Per la sua particolare conformazione geologica calcarenitica, la Fossa della Garofala fu utilizzata come cava a cielo aperto per l'estrazione di materiale edile dal periodo punico e romano fino al XVII secolo. Molto interessante è il complesso di gallerie e cisterne che si dipartono da una cavità , al centro della quale si trova un gazebo in ghisa di fine Ottocento che sovrasta un'enorme vasca circolare. Ma non minore è l'interesse botanico. Un'idea di parco, diffusa nell'Ottocento, dove l'utile e il dilettevole si confondono, dove emergono tra la vegetazione manufatti funzionali alla coltivazione e ispirati alle tecniche agricole arabe: gebbie, pozzetti di derivazione, condotte di adduzione in terracotte, torri per il sollevamento dell'acqua che, prelevata dai pozzi, veniva distribuita in tutto il parco.

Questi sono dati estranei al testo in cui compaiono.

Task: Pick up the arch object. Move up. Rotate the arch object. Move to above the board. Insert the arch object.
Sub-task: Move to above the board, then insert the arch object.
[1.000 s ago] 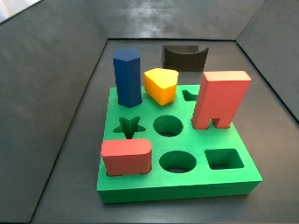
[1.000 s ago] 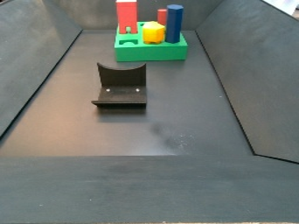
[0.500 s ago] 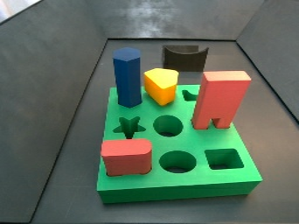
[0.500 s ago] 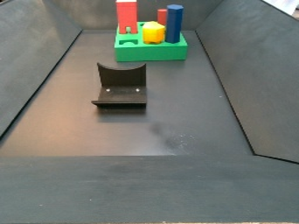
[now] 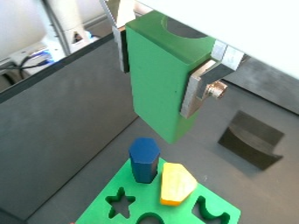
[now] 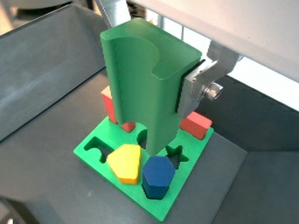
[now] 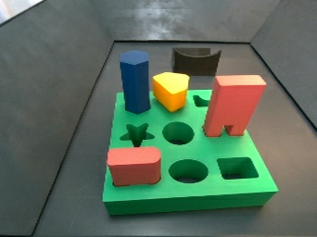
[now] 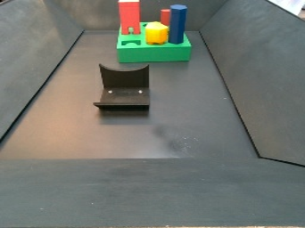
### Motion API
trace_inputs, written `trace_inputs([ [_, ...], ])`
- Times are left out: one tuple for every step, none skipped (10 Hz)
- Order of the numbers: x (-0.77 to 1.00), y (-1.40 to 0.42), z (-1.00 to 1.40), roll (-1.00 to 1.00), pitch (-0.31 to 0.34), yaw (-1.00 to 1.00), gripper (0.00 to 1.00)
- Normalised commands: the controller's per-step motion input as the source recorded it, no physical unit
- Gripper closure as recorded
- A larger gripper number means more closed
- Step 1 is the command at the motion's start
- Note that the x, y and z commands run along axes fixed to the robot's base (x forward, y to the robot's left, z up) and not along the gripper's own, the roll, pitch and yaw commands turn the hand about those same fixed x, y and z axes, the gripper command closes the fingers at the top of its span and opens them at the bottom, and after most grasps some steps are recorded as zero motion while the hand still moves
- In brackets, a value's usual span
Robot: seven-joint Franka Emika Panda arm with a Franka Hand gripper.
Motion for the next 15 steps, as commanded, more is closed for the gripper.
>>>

Il recupero è stato possibile grazie alla volontà collettiva del preside della facoltà di Agraria, Salvatore Tudisca; del direttore del dipartimento di Colture arboree, Tiziano Caruso; del decano del dipartimento Agronomia, ambiente, territorio, Riccardo Sarno; del direttore del dipartimento di Scienze entomologiche, fisiopatologiche, microbiologiche, agrarie e zootecniche, Maria Luigia Alicata. Responsabile scientifico della Fossa è Giuseppe Barbera, curatore Tiziana Turco.